• Instructions to follow
From the material below, list every line containing "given".

• Data under study
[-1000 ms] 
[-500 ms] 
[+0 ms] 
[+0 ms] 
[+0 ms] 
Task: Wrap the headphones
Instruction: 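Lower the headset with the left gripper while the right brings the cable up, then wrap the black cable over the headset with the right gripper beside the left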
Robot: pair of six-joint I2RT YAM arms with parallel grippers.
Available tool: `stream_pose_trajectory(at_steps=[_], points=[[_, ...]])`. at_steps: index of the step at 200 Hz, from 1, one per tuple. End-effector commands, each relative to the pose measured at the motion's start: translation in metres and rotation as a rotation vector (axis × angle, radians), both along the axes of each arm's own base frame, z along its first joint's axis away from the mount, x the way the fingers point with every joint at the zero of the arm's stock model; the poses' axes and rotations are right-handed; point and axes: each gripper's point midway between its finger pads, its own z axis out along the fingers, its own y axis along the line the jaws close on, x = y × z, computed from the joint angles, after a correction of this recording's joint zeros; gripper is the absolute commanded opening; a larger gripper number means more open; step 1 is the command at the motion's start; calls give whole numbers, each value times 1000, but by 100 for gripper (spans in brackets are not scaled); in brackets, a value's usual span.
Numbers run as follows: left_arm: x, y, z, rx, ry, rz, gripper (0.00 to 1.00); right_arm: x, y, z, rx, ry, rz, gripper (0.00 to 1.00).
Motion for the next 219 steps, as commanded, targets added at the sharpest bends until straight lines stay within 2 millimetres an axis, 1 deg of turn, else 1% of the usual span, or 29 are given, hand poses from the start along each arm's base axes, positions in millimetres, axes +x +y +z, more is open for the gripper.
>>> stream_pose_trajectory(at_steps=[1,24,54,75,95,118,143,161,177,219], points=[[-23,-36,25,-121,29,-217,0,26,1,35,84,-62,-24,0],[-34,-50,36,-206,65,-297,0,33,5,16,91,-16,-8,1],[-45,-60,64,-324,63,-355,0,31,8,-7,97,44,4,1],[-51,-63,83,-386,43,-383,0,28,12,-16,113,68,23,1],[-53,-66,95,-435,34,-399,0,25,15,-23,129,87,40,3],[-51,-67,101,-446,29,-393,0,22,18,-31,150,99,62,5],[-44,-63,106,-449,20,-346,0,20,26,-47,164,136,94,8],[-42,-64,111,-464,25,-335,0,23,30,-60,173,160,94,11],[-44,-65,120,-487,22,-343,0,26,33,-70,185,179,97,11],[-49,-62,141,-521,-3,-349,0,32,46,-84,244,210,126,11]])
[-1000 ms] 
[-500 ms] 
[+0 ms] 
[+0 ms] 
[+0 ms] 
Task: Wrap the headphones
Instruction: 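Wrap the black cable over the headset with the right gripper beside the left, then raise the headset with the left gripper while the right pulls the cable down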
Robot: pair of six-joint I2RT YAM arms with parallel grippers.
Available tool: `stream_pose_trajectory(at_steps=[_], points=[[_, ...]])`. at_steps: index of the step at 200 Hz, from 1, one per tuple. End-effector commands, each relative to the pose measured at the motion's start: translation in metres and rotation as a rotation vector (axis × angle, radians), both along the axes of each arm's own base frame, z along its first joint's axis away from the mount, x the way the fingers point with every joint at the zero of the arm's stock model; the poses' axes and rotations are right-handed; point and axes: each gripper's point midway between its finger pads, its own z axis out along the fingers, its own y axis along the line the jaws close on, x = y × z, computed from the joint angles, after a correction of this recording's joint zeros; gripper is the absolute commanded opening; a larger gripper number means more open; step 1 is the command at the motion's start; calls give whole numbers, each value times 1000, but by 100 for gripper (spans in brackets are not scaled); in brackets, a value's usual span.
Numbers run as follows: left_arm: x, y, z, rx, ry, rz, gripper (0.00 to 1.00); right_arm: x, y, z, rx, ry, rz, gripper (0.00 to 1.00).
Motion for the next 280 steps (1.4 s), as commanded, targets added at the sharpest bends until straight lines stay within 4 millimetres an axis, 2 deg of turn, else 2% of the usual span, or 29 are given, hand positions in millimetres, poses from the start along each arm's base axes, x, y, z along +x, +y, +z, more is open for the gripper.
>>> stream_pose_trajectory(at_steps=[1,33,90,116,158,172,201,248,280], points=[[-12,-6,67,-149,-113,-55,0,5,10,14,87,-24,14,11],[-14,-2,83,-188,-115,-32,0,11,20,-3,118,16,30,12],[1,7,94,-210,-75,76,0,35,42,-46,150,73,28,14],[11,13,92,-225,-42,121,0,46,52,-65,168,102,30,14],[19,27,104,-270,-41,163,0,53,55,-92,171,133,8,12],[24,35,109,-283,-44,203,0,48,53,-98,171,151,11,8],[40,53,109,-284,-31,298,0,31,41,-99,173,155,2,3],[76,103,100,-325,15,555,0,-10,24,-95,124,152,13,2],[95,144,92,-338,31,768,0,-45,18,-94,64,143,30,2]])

• Written answer
Motion for the next 219 steps, as commanded, targets added at the sharpest bends until straight lines stay within 2 millimetres an axis, 1 deg of turn, else 1% of the usual span, or 29 are given, hand poses from the start along each arm's base axes, positions in millimetres, axes +x +y +z, more is open for the gripper.
Motion for the next 280 steps (1.4 s), as commanded, targets added at the sharpest bends until straight lines stay within 4 millimetres an axis, 2 deg of turn, else 2% of the usual span, or 29 are given, hand positions in millimetres, poses from the start along each arm's base axes, x, y, z along +x, +y, +z, more is open for the gripper.

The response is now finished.